LES ANGES. – « Ô Christ tout-puissant ! quel voyage faites-vous ? Pourquoi cheminer pauvrement comme un pèlerin ? »
LE CHRIST. – « J’avais pris une épouse, à qui j’avais livré mon cœur. Je la parai de joyaux pour en tirer honneur : à ma honte, elle m’a quitté. C’est ce qui me fait aller triste et en peine. Je lui prêtai ma forme et ma ressemblance...
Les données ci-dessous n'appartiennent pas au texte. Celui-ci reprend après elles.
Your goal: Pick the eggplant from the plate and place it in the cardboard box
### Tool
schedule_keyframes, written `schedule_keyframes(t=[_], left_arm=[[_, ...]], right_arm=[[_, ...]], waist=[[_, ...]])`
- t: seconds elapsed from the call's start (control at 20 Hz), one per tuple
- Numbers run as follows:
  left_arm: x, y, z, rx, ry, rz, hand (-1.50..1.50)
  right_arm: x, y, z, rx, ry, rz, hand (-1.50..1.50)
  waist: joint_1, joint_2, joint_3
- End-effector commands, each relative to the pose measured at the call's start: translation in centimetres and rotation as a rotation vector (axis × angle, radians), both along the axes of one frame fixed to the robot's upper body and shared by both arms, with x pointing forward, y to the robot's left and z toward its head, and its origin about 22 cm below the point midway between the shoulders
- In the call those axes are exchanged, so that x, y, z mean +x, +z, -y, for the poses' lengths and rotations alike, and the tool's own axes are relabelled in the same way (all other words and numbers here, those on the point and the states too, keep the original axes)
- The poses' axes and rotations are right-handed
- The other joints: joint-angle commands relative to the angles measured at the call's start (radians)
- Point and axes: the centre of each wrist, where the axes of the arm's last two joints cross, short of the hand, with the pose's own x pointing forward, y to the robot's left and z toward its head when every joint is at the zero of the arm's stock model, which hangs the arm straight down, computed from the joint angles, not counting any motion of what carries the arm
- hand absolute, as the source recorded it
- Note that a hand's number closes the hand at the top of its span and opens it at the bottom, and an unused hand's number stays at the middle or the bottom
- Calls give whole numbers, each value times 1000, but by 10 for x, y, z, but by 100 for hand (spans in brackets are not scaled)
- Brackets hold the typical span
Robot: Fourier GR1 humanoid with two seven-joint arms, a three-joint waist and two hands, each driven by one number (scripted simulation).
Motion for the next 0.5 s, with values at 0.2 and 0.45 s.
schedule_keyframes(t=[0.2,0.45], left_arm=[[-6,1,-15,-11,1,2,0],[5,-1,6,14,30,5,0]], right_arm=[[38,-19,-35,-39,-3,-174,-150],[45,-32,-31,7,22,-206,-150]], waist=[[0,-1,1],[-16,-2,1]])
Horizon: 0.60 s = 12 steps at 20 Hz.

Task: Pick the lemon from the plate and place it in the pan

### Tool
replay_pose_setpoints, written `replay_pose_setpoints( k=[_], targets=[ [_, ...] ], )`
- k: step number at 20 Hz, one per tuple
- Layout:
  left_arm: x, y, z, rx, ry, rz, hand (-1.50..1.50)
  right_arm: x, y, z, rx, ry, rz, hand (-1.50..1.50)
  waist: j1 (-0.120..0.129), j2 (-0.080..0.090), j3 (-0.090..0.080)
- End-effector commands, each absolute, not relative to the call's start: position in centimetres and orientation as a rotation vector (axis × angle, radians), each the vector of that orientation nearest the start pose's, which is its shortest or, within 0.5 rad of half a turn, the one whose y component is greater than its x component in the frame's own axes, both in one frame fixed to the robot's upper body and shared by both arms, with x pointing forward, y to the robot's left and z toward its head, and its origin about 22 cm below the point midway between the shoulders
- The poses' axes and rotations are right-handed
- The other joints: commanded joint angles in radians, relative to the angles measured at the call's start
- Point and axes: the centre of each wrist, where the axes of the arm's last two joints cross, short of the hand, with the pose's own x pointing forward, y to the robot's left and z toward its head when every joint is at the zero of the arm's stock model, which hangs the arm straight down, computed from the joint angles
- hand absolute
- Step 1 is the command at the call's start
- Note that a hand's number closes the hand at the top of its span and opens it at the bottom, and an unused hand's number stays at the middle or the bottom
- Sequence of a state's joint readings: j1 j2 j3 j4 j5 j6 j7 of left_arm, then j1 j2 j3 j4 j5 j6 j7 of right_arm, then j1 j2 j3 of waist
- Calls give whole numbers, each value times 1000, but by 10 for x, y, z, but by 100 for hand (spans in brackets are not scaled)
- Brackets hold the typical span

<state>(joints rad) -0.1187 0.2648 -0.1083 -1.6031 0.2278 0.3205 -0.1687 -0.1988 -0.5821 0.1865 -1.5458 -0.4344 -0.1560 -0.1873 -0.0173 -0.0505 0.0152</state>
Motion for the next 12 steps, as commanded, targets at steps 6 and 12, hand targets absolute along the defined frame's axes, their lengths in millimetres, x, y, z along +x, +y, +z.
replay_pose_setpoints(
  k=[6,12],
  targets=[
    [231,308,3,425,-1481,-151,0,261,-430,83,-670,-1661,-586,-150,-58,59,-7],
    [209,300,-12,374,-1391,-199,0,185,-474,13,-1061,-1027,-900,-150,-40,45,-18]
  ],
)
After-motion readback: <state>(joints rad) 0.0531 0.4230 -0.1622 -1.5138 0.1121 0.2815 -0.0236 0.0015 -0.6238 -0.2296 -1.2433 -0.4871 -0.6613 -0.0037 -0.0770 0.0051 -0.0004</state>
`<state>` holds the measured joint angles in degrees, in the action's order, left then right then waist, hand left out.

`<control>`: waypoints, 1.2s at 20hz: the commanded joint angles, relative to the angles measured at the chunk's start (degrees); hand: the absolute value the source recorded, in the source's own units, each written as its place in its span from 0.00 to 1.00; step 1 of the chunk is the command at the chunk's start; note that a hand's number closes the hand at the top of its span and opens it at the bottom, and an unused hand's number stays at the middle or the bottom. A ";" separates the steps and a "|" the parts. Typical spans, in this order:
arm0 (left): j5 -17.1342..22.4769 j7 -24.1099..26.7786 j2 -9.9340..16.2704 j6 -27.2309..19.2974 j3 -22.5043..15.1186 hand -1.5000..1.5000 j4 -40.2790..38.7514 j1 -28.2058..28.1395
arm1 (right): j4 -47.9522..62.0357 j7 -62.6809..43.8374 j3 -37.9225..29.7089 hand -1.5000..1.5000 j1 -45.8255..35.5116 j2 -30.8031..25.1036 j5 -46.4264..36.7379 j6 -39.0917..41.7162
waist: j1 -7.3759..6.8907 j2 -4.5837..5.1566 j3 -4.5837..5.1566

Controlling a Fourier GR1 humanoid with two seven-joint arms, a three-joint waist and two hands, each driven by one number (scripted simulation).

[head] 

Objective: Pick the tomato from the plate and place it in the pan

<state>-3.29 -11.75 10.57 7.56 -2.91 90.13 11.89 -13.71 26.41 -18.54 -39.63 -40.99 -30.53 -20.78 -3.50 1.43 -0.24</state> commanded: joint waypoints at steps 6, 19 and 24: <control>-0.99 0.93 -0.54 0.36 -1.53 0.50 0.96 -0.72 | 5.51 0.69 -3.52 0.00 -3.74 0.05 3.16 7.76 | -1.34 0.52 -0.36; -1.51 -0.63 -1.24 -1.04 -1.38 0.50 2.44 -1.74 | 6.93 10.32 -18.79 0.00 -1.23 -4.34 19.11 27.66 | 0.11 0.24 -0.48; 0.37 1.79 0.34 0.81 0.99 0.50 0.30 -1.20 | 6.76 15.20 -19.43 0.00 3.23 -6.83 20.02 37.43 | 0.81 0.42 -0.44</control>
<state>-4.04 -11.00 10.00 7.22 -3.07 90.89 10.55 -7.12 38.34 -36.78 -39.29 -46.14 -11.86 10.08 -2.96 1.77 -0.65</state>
– Afin que toutes ses vertus trouvassent leur emploi, je voulus que l’âme eût le corps pour serviteur : c’était un bel instrument, si elle ne l’avait désaccordé !
– Afin qu’elle eût lieu d’exercer ses puissances, pour elle je formai toutes les créatures. Ces biens pour lesquels elle devait m’aimer, elle m’en a fait la guerre. »
LES ANGES. – « Seigneur, si nous la trouvons, et qu’elle veuille revenir, faut-il lui dire que vous pardonnez ? »
LE CHRIST. – « Dites à mon épouse qu’elle revienne, qu’elle ne me fasse point souffrir une mort si douloureuse. Pour elle je veux mourir, tant je suis épris d’amour.
– Avec grande joie je lui pardonne, je lui rends les ornements dont je l’avais parée... De toutes ses félonies je n’aurai plus souvenir. »
LES ANGES. – « Âme pécheresse, épouse du grand époux, comment ton beau visage est-il plongé dans cette fange ? et comment donc as-tu fui celui qui t’accorde tant d’amour ? »
L’ÂME. – « Quand je songe à son amour, je meurs de honte. Il m’avait mise en grand honneur : où suis-je tombée maintenant ? Ô mort douloureuse ! comment donc m’avez-vous environnée ? »
LES ANGES. – « Pécheresse ingrate, retourne à ton Seigneur. Ne désespère point : pour toi il meurt d’amour... Ne doute pas de son accueil, et ne tarde plus. »
L’ÂME. – « Ô Christ miséricordieux ! où vous trouverai-je, ô mon amour ? Ne vous cachez plus, car je meurs de douleur. Si quelqu’un a vu mon Seigneur, qu’il dise où il l’a trouvé. »
LES ANGES. – « Nous l’avons trouvé suspendu à la Croix, nous l’y avons laissé mort, tout brisé de coups. Pour toi il a voulu mourir. Il t’a achetée bien cher. »
L’ÂME. – « Et moi je commencerai les lamentations d’une cruelle douleur. C’est l’amour qui vous a tué, vous êtes mort pour mon amour. Ô amour en délire, à quel bois as-tu suspendu le Christ ! »
Jacopone da TODI.
Traduit par Frédéric OZANAM.
Jacopone da Todi (né vers 1230 à Todi, en Ombrie, et mort à Collazzone le 25 décembre 1306) est un poètefranciscain italien du xiiie siècle. Il est l'auteur d'une centaine de poèmes d'inspiration religieuse, tantôt empreints de ferveur, tantôt rédigés sur le mode de la polémique.